Canonical geometrization of orientable $3$-manifolds defined by vector-colourings of $3$-polytopes

TL;DR

This paper provides an explicit canonical decomposition of orientable 3-manifolds, especially small covers over simple 3-polytopes, aligning with Thurston's geometrization conjecture and building on prior research.

Contribution

It offers a complete method to construct canonical decompositions for orientable 3-manifolds defined by vector-colourings of 3-polytopes, including small covers.

Findings

Explicit canonical decomposition for orientable 3-manifolds

Application to small covers over simple 3-polytopes

Connection with Thurston's geometrization conjecture

Abstract

In short geometrization conjecture of W.\,Thurston (finally proved by G.~Perelman) says that any oriented $3$-manifold can be canonically partitioned into pieces, which have a geometric structure of one of the eight types.
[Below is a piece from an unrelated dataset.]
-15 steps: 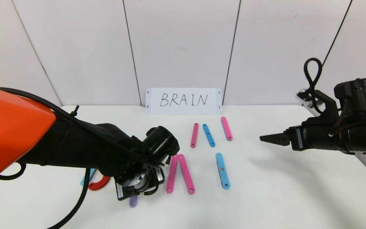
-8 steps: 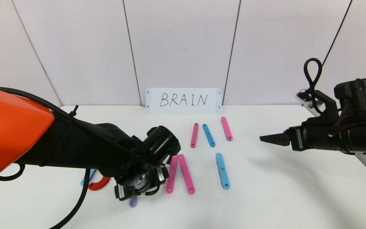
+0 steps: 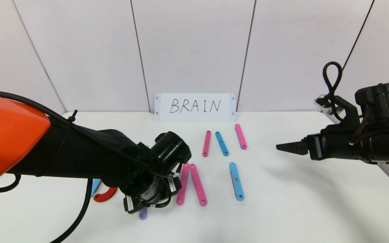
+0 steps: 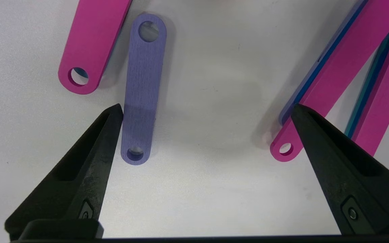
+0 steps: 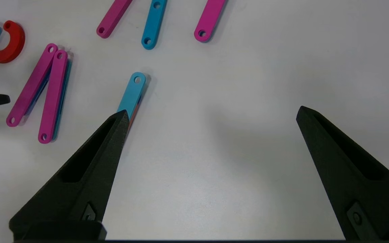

In the seminal paper (1991) M.\,W.\,Davis and T.\,Januszkiewicz introduced a wide class of $n$-dimensional manifolds -- small covers over simple $n$-polytopes. We give a complete answer to the following problem: to build an explicit canonical decomposition for any orientable $3$-manifold defined by a vector-colouring of a simple $3$-polytope, in particular for a small cover. The proof is based on analysis of results in this direction obtained before by different authors.